The Seller will provide or cause to be provided to you such conformed
copies of such opinions, certificates, letters and documents as you reasonably
request.
8. Indemnification and Contribution. (a) The Seller will indemnify and
hold each Underwriter harmless against any losses, claims, damages or
liabilities, joint or several, to which such Underwriter may become subject,
under the Act or the Exchange Act or otherwise, insofar as such losses,
claims, damages or liabilities (or actions in respect thereof) arise out of or
are based upon any untrue statement or alleged untrue statement of any
material fact contained in the Registration Statement, the preliminary Base
Prospectus, the Collateral Materials, the Preliminary Prospectus Supplement
(if any), the Base Prospectus or the Prospectus or any amendment or supplement
thereto, or arise out of or are based upon the omission or alleged omission to
state therein (in the case of the Collateral Materials, when read together
with the Prospectus) a material fact required to be stated therein or
necessary to make the statements therein not misleading, and will reimburse
each Underwriter for any legal or other expenses reasonably incurred by such
Underwriter in connection with investigating or defending any such loss,
claim, damage, liability or action as such expenses are incurred; provided,
however, that the Seller will not be liable in any such case to the extent
that any such loss, claim, damage or liability arises out of or is based upon
an untrue statement or alleged untrue statement in or omission or alleged
omission from any of such documents in reliance upon and in conformity
16
with written information furnished to the Seller by any Underwriter through
you specifically for use therein.
For all purposes contemplated hereby, the Seller and the Underwriters
each acknowledge that the Collateral Materials were prepared by the Seller.

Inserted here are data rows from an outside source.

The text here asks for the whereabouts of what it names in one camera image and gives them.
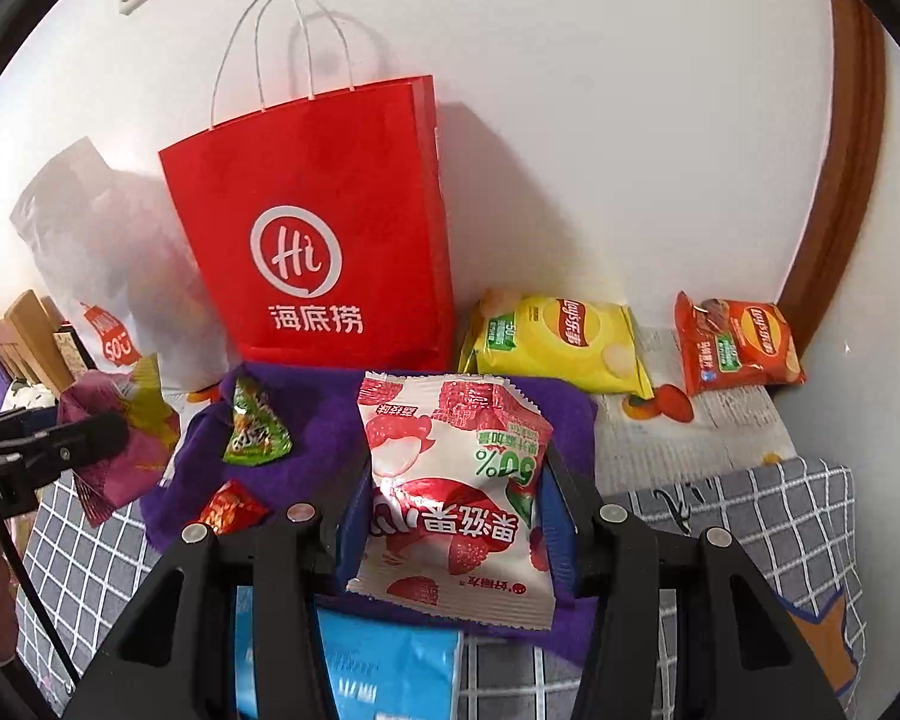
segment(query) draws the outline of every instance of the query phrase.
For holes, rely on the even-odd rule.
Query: blue package
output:
[[[459,632],[365,620],[323,608],[317,619],[340,720],[451,720]],[[242,718],[256,720],[252,587],[237,588],[234,629],[237,710]]]

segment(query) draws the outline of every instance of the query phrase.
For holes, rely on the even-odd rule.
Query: paper bag handle
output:
[[[213,95],[210,98],[210,129],[216,127],[215,124],[215,112],[217,107],[217,90],[220,88],[220,79],[223,75],[223,66],[226,65],[227,57],[230,55],[230,50],[233,47],[233,41],[237,38],[237,33],[240,31],[240,27],[244,23],[244,20],[250,15],[250,11],[253,7],[261,0],[253,0],[245,9],[244,12],[240,15],[240,18],[237,19],[237,25],[234,26],[233,31],[230,33],[230,39],[227,41],[226,49],[223,51],[223,59],[221,60],[220,67],[217,69],[217,78],[214,80],[213,84]],[[259,32],[260,32],[260,19],[263,17],[264,11],[269,7],[271,2],[274,0],[267,0],[264,6],[260,9],[260,13],[257,15],[256,26],[253,30],[253,51],[256,58],[256,74],[257,74],[257,91],[260,95],[260,110],[266,110],[266,106],[264,105],[264,91],[263,91],[263,81],[261,81],[260,77],[260,52],[259,52]],[[308,100],[312,100],[314,98],[314,60],[313,53],[310,48],[310,33],[307,29],[306,20],[303,18],[303,13],[300,11],[299,3],[296,0],[293,1],[293,9],[296,11],[296,18],[298,18],[300,29],[303,31],[303,40],[307,47],[307,86],[308,86]],[[319,0],[313,0],[317,7],[322,10],[323,15],[327,16],[331,23],[333,23],[334,28],[337,30],[338,36],[340,36],[341,42],[343,43],[343,55],[346,57],[346,69],[349,76],[349,89],[351,92],[354,89],[353,86],[353,65],[350,61],[350,48],[346,44],[346,37],[343,36],[343,30],[340,28],[340,24],[337,20],[330,14],[330,12],[323,6],[323,4]]]

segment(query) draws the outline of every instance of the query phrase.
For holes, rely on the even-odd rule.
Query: yellow chip bag
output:
[[[487,290],[461,351],[461,373],[550,376],[588,392],[653,397],[629,309]]]

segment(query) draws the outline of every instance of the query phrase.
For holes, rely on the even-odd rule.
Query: white wall
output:
[[[207,125],[226,38],[250,0],[62,0],[0,79],[0,312],[37,283],[7,223],[53,154],[89,135],[112,167]],[[629,298],[669,323],[674,293],[775,298],[828,121],[828,0],[324,0],[359,80],[430,73],[458,302],[490,284]],[[270,100],[293,90],[290,4],[264,29]],[[314,28],[322,87],[343,75]],[[302,47],[295,41],[302,67]],[[252,108],[245,37],[220,109]]]
[[[797,451],[853,469],[866,660],[859,720],[900,689],[900,49],[888,38],[887,119],[874,194],[850,267],[776,405]]]

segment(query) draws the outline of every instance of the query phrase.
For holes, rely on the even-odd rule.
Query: white plastic bag
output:
[[[134,180],[149,189],[125,191]],[[170,198],[149,180],[114,172],[82,138],[40,170],[10,222],[101,370],[156,352],[164,389],[195,391],[237,358]]]

(b) Each Underwriter, severally and not jointly, agrees to indemnify and
hold harmless the Seller against any losses, claims, damages or liabilities to
which the Seller may become subject, under the Act or the Exchange Act or
otherwise, insofar as such losses, claims, damages or liabilities (or actions
in respect thereof) arise out of or are based upon any untrue statement or
alleged untrue statement of any material fact contained in the Registration
Statement, the preliminary Base Prospectus, the Preliminary Prospectus
Supplement (if any), the Base Prospectus or the Prospectus or any amendment or
supplement thereto, or arise out of or are based upon the omission or the
alleged omission to state therein a material fact required to be stated
therein or necessary to make the statements therein not misleading, in each
case to the extent, but only to the extent, that such untrue statement or
alleged untrue statement or omission or alleged omission was made in reliance
upon and in conformity with written information relating to such Underwriter
furnished to the Seller by such Underwriter through you specifically for use
therein, and will reimburse any legal or other expenses reasonably incurred by
the Seller in connection with investigating or defending any such loss, claim,
damage, liability or action as such expenses are incurred.

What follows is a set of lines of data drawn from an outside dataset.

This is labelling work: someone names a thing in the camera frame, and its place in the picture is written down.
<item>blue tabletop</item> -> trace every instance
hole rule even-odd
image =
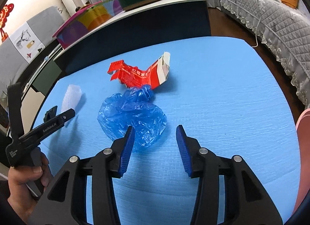
[[[171,53],[170,73],[167,82],[154,90],[154,104],[167,115],[168,123],[157,143],[143,153],[133,153],[127,173],[113,180],[121,224],[190,223],[198,179],[189,179],[184,171],[175,134],[179,124],[216,155],[241,155],[285,222],[292,214],[300,179],[293,117],[267,66],[239,39],[202,37],[163,43],[115,56],[59,80],[35,126],[53,106],[60,113],[68,85],[79,85],[83,96],[76,117],[41,144],[52,173],[72,155],[86,158],[110,147],[112,141],[97,121],[98,111],[105,98],[125,90],[117,80],[110,81],[110,63],[123,59],[143,70],[164,51]],[[92,222],[90,186],[89,180],[87,217]]]

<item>colorful storage box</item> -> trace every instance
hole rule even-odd
[[[65,49],[73,42],[122,12],[118,0],[98,2],[77,11],[53,35]]]

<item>red chinese knot decoration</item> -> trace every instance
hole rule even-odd
[[[13,4],[5,5],[0,12],[0,32],[2,42],[9,37],[9,35],[7,35],[7,33],[3,31],[3,28],[5,27],[7,17],[10,15],[10,12],[13,10],[13,8],[14,8]]]

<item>blue bristle pad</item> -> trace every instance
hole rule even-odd
[[[121,164],[120,164],[119,171],[118,171],[121,176],[123,176],[124,173],[127,171],[127,167],[129,164],[129,159],[131,156],[131,151],[132,151],[133,146],[134,146],[134,128],[132,127],[128,135],[128,139],[126,140],[124,150],[121,154]]]
[[[176,141],[178,143],[181,159],[183,162],[184,170],[187,172],[187,174],[192,174],[192,166],[191,166],[191,157],[188,151],[188,148],[185,143],[186,134],[182,127],[178,126],[176,128]]]

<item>pink chair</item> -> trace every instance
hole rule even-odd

(c) Promptly after receipt by an indemnified party under this Section of
notice of the commencement of any action, such indemnified party will, if a
claim in respect thereof is to be made against the indemnifying party under
subsection (a) or (b) above, notify the indemnifying party of the commencement
thereof; but the omission so to notify the indemnifying party will not relieve
it from any liability that it may have to any indemnified party otherwise than
under subsection (a) or (b) above. In case any such action is brought against
any indemnified party and it notifies the indemnifying party of the
commencement thereof, the indemnifying party will be entitled to participate
therein and, to the extent that it may wish, jointly with any other
indemnifying party similarly notified, to assume the defense thereof, with
counsel satisfactory to such indemnified party (who shall not, except with the
consent of the indemnified party, be counsel to the indemnifying party), and
after notice from the indemnifying party to such indemnified party of its
election so to assume the defense thereof and approval by the indemnified
party of the counsel appointed by the indemnifying party, the indemnifying
party will not be liable to such indemnified party under this Section for any
legal or other expenses subsequently incurred by such indemnified party in
connection with the defense thereof other than reasonable costs of
investigation.
(d) If the indemnification provided for in this Section is unavailable or
insufficient to hold harmless an indemnified party under subsection (a) or (b)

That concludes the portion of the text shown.